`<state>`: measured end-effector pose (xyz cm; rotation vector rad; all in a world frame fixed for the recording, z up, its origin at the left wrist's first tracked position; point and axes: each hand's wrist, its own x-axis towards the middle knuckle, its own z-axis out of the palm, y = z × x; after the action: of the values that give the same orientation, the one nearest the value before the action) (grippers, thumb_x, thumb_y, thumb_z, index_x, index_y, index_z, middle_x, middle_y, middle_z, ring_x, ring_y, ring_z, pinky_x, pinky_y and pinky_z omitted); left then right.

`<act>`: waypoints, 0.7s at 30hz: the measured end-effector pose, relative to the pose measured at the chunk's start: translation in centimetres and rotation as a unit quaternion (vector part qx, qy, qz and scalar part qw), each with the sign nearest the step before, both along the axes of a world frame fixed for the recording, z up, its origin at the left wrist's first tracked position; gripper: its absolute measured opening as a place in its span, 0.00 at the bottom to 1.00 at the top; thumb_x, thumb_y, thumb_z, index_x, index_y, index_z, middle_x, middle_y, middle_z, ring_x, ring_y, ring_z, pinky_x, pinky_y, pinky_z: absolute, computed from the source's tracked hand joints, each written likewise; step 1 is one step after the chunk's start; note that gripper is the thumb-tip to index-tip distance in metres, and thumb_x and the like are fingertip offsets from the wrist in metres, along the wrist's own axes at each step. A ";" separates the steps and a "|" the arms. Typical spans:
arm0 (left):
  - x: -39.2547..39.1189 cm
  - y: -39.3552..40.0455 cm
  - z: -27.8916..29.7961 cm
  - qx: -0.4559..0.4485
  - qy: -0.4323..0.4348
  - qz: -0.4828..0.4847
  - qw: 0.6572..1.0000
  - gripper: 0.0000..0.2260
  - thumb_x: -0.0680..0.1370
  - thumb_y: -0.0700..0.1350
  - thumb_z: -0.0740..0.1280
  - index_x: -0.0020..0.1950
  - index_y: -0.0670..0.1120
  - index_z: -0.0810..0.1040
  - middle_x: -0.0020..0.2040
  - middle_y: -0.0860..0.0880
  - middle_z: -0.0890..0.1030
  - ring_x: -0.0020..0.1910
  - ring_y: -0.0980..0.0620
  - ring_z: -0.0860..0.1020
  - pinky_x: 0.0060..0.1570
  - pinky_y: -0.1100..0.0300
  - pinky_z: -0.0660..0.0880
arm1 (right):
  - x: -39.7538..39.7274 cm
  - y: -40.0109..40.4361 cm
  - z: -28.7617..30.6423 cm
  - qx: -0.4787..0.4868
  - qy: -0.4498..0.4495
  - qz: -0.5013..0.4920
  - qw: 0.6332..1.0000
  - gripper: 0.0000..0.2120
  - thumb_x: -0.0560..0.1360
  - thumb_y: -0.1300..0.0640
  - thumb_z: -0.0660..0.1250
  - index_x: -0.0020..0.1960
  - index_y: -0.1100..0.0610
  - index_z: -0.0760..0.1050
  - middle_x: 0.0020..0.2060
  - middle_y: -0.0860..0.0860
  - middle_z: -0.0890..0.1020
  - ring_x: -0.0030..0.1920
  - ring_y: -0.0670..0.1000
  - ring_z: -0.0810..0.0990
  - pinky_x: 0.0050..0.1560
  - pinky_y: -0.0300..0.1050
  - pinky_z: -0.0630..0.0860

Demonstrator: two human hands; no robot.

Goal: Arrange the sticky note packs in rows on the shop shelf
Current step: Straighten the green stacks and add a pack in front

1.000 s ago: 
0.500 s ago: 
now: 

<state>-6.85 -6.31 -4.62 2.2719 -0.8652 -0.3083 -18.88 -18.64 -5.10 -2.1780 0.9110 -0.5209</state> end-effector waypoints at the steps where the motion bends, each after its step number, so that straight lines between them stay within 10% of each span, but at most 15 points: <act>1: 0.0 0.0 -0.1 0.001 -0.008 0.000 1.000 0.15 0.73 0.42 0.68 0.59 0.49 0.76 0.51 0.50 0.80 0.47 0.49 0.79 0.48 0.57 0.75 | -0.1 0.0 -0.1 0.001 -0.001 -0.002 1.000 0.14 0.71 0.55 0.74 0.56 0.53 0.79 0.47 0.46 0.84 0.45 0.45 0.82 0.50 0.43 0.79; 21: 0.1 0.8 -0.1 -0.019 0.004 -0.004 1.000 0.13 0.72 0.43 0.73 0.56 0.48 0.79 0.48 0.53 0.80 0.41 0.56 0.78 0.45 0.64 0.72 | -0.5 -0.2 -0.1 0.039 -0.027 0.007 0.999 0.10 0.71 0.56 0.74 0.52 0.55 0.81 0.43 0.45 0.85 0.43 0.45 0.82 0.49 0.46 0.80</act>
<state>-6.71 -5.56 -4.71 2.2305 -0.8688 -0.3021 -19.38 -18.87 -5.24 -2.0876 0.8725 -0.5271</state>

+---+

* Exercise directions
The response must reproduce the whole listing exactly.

* Final answer
`<state>`: measured end-effector pose (xyz cm; rotation vector rad; all in a world frame fixed for the recording, z up, its origin at the left wrist's first tracked position; point and axes: each hand's wrist, its own x-axis towards the middle knuckle, its own z-axis out of the palm, y = z × x; after the action: of the values that give the same orientation, the one nearest the value before the action) (grippers, thumb_x, thumb_y, thumb_z, index_x, index_y, index_z, middle_x, middle_y, middle_z, ring_x, ring_y, ring_z, pinky_x, pinky_y and pinky_z omitted); left then right.

`<act>`: waypoints, 0.7s at 30hz: the measured end-effector pose, relative to the pose measured at the chunk's start: translation in centimetres and rotation as a unit quaternion (vector part qx, qy, qz and scalar part qw), each with the sign nearest the step before, both along the axes of a world frame fixed for the recording, z up, its origin at the left wrist's first tracked position; gripper: its absolute measured opening as a place in its span, 0.00 at the bottom to 1.00 at the top; thumb_x, thumb_y, thumb_z, index_x, index_y, index_z, middle_x, middle_y, middle_z, ring_x, ring_y, ring_z, pinky_x, pinky_y, pinky_z: absolute, computed from the source's tracked hand joints, each written likewise; step 1 is one step after the chunk's start; note that gripper is the thumb-tip to index-tip distance in metres, and thumb_x and the like are fingertip offsets from the wrist in metres, along the wrist's own axes at each step. A ";" separates the steps and a "|" the arms. Typical spans:
arm0 (left):
  - x: -39.2547..39.1189 cm
  - y: -39.3552..40.0455 cm
  - z: -27.8916..29.7961 cm
  - qx: -0.4559..0.4485
  - qy: -0.4323..0.4348
  - qz: -0.4828..0.4847
  - qw: 0.6572..1.0000
  - gripper: 0.0000..0.2260
  - thumb_x: -0.0680..0.1370
  - thumb_y: -0.0700..0.1350
  - thumb_z: -0.0740..0.1280
  - index_x: -0.0020..0.1950
  - index_y: -0.0670..0.1120
  - index_z: -0.0810..0.1040
  - middle_x: -0.0020..0.2040
  - middle_y: -0.0860..0.0880
  - middle_z: -0.0890..0.1030
  - ring_x: -0.0020..0.1910
  - ring_y: -0.0980..0.0620
  - ring_z: -0.0860..0.1020
  - pinky_x: 0.0060..0.1570
  - pinky_y: -0.1100..0.0300
  - pinky_z: -0.0660..0.0880
arm1 (right):
  - x: -39.7538..39.7274 cm
  - y: -40.0109..40.4361 cm
  - z: -28.7617..30.6423 cm
  - qx: -0.4787..0.4868
  - qy: -0.4498..0.4495
  - qz: -0.5013..0.4920
  - qw: 0.6332..1.0000
  - gripper: 0.0000..0.2120
  - thumb_x: -0.0560..0.1360
  - thumb_y: -0.1300..0.0640
  - thumb_z: -0.0660..0.1250
  - index_x: -0.0020..0.1960
  - index_y: -0.1100..0.0610
  - index_z: -0.0760..0.1050
  - middle_x: 0.0020..0.2060
  - middle_y: -0.0860..0.0860
  - middle_z: -0.0890..0.1020
  - ring_x: -0.0030..0.1920
  - ring_y: -0.0670..0.1000
  - ring_z: -0.0810..0.0990
  - pinky_x: 0.0050..0.1560
  - pinky_y: -0.0300..0.1050
  - pinky_z: -0.0630..0.0860

Demonstrator: two human hands; no robot.

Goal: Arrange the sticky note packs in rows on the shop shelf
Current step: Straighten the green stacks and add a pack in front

1.000 s ago: 
0.500 s ago: 
now: 

<state>-6.85 -6.31 -4.62 2.2719 -0.8652 -0.3083 -18.88 -18.64 -5.10 -2.1780 0.9110 -0.5209</state> end-effector waypoints at the steps where the motion bends, each after its step number, so that straight lines between them stay within 10% of each span, but at most 15 points: <act>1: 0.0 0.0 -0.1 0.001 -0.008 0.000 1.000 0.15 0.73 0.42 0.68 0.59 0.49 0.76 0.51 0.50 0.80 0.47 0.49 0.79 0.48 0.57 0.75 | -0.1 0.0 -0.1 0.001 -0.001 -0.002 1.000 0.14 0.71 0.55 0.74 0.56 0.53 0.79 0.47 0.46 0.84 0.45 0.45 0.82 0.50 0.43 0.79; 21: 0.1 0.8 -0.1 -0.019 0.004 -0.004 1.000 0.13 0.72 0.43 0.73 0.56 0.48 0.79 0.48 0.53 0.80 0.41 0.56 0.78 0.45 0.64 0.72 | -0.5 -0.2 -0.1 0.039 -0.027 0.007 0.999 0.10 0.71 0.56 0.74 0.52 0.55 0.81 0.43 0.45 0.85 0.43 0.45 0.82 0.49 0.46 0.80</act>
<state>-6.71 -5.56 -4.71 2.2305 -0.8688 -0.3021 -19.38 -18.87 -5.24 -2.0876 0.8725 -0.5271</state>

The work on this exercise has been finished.